As you can see, we get a very nice distribution at this range that runs in constant time, that appears to be without significant bias:

Obviously more comprehensive testing required…

Comparison

Each of these algorithms was run for 10 runs at each modulo value, where $0 < y <= 255$. This was run over several days, switching between algorithms (as there is currently a large day-night temperature differential which would affect CPU clock speed).

The run time for 1-bias and 2-bias are simply there for comparison. As they do not operate on the Pandas DataFrame data structure they are awarded some speed-up. Most important of note for these values is that they run near constant time.

For 3-reject we see that as expected, for lower modulo values it can take significant time to happen upon a value that occurs within bounds. For this reason we had to display the values on a logarithmic scale, as it took on average in excess of 1,000 seconds (greater than 16 minutes) per experiment. As the modulo value increases, the probability of rejection decreases, and so does the time required.

When looking at 4-reject-reduce we see a largely reduced run time, although we see a “stairs” pattern. These represent increased rejection values for given values of $y$. In some systems this may provide probabilistic information regarding random values chosen, or the state of a pseudo random number generator (PRNG).

With 5-constant the goal was to generate random values with near constant time, which appears to have been achieved 1. It would be difficult for a malicious actor to perform a timing-based attack based on the delay generated here.

Lastly the 6-constant algorithm is a lot more reliable for constant time work, offering the flattest line we see yet.

For completeness we see 1-bias, with a perfect standard deviation as it doesn’t limit the values within bounds. For the other algorithms, we see the deviation increase as the modulo value $y$ increases, as expected. 3-reject is our ‘perfect’ line, as it excepts nothing but truly random values within the provided bounds, at the cost of time. Equally, 4-reject-reduce simply is an iteration that reduces the number of rejections performed.

As expected, 2-bias deviates greatly, showing the bias of the output depends on the modulo value of $y$. The algorithm 5-constant deviates somewhat, but not significantly, when compared to the deviation posed with the problematic 2-bias implementation.

The 6-constant algorithm of the other hand overcomes the issues of the 5-constant algorithm by selecting random values within the proper range, rather than trying to generate a new random value. As such the deviation is a lot tighter and appears to be cryptographically appropriate.

Discussion

As you can see in the results graphs, the modulo bias problem is quite significant. I present an algorithm of near constant time running that mostly eliminates the modulo bias problem. This may be useful for systems that need to generate many bounded random numbers with the same modulo value $y$.

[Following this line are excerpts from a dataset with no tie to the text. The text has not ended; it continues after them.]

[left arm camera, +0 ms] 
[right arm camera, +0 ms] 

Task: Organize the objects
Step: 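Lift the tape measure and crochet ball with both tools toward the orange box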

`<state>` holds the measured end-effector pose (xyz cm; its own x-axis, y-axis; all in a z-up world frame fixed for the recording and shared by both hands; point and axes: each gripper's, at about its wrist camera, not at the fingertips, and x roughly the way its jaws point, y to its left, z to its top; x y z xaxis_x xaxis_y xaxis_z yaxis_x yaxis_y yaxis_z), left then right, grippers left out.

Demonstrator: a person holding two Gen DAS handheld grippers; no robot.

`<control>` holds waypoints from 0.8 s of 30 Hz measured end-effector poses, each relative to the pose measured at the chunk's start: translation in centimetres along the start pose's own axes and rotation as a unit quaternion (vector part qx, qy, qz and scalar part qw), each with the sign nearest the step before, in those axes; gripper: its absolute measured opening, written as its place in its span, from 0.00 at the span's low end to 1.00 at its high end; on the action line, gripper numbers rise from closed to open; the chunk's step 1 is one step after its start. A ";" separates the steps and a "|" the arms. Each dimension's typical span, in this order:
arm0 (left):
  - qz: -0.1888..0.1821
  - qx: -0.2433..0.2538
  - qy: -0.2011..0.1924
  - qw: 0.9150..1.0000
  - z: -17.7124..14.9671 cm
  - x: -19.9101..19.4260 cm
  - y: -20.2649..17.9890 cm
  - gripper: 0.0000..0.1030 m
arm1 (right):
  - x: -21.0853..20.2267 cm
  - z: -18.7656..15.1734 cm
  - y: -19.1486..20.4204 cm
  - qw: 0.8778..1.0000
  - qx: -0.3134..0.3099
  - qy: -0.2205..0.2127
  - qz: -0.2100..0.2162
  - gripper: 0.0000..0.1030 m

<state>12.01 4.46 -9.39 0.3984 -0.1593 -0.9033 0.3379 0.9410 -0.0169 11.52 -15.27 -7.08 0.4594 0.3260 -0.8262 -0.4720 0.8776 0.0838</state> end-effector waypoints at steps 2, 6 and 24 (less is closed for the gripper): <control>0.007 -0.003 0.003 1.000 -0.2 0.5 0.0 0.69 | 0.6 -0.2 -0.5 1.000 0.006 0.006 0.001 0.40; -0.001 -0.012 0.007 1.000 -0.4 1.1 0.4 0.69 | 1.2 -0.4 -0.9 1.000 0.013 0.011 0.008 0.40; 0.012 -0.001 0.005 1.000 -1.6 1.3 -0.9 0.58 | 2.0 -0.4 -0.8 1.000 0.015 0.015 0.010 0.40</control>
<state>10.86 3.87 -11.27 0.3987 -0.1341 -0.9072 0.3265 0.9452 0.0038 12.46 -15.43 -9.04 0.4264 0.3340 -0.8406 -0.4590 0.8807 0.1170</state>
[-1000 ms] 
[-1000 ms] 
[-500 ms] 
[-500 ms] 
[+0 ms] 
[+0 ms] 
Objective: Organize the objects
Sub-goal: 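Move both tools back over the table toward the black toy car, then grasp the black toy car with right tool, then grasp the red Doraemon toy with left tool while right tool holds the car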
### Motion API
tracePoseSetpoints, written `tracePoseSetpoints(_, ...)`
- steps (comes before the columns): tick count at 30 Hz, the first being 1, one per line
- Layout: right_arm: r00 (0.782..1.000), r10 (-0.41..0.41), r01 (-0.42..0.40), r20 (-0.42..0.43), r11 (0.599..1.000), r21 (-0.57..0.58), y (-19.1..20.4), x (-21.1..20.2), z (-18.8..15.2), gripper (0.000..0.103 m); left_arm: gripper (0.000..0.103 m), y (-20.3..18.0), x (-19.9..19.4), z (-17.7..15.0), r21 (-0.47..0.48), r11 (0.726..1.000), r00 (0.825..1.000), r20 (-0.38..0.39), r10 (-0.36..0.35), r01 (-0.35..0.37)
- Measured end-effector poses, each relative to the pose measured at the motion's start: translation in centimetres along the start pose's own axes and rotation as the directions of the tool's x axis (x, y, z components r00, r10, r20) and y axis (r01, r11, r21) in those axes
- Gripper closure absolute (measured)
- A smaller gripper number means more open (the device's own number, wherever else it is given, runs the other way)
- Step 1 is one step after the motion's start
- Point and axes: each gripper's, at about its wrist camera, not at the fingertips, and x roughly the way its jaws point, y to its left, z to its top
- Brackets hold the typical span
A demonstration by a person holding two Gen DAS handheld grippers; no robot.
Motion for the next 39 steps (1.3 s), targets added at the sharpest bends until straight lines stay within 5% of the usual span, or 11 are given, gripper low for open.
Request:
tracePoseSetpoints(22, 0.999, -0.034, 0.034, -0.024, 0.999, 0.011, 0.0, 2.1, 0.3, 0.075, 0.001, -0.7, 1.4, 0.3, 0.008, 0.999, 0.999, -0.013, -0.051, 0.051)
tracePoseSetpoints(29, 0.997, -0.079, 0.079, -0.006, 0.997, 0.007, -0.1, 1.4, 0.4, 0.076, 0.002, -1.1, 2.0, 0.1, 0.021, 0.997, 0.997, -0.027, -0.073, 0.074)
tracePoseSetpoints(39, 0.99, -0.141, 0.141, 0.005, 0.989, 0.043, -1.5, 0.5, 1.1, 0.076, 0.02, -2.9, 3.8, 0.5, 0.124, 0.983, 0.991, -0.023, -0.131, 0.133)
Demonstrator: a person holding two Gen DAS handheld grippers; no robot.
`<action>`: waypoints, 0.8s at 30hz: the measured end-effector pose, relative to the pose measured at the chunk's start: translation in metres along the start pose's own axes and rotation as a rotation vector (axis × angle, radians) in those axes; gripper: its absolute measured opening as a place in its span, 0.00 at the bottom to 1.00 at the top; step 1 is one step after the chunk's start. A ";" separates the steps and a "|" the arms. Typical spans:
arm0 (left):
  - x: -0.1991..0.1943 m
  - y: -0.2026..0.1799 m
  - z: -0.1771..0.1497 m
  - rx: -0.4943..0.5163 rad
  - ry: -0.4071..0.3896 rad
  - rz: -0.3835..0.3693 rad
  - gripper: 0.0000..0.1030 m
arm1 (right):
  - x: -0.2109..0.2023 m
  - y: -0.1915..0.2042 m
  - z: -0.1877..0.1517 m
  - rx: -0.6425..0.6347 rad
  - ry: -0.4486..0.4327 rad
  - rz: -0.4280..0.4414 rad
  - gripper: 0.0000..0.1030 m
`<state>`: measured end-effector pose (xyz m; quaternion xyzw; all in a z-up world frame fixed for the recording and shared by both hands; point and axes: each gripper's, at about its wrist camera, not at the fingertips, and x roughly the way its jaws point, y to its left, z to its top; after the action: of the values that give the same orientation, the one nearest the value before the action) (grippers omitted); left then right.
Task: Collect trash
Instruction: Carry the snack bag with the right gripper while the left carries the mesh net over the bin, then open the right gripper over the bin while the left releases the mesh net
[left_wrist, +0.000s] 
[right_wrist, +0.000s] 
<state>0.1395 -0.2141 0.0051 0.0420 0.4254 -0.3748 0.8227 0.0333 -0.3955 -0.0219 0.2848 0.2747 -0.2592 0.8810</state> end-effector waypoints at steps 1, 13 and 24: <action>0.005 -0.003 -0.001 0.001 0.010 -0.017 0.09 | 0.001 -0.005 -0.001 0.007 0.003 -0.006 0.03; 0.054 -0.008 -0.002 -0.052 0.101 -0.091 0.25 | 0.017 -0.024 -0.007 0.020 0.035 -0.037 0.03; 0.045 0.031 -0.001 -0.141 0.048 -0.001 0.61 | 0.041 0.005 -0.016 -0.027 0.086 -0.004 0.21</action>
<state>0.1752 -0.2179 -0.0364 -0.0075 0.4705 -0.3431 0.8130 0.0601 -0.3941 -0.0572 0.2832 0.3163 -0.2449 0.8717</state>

One way in which this could be used is by checking whether the previously generated random number had the same modulo, and picking a generation technique based on this fact:

0142 prev_mod = 0
0143 def gen_rand(upper_bound = 255) :
0144   x = 0
0145   if upper_bound > 0 :
0146     if prev_mod == upper_bound :
0147       x = .. # Run constant algorithm
0148     else :
0149       x = .. # Run reject and reduction
0150   prev_mod = upper_bound
0151   return x

I believe there may still be better strategies available for generating bounded random numbers that do not rely on repeated modulo values. In the future I may investigate other strategies, perhaps even looking to implement them in standard libraries for a proper comparison.

1. To prove this we would need to look at the distribution of the time taken to ensure it is reliable, and doesn’t just produce constant time on average.↩︎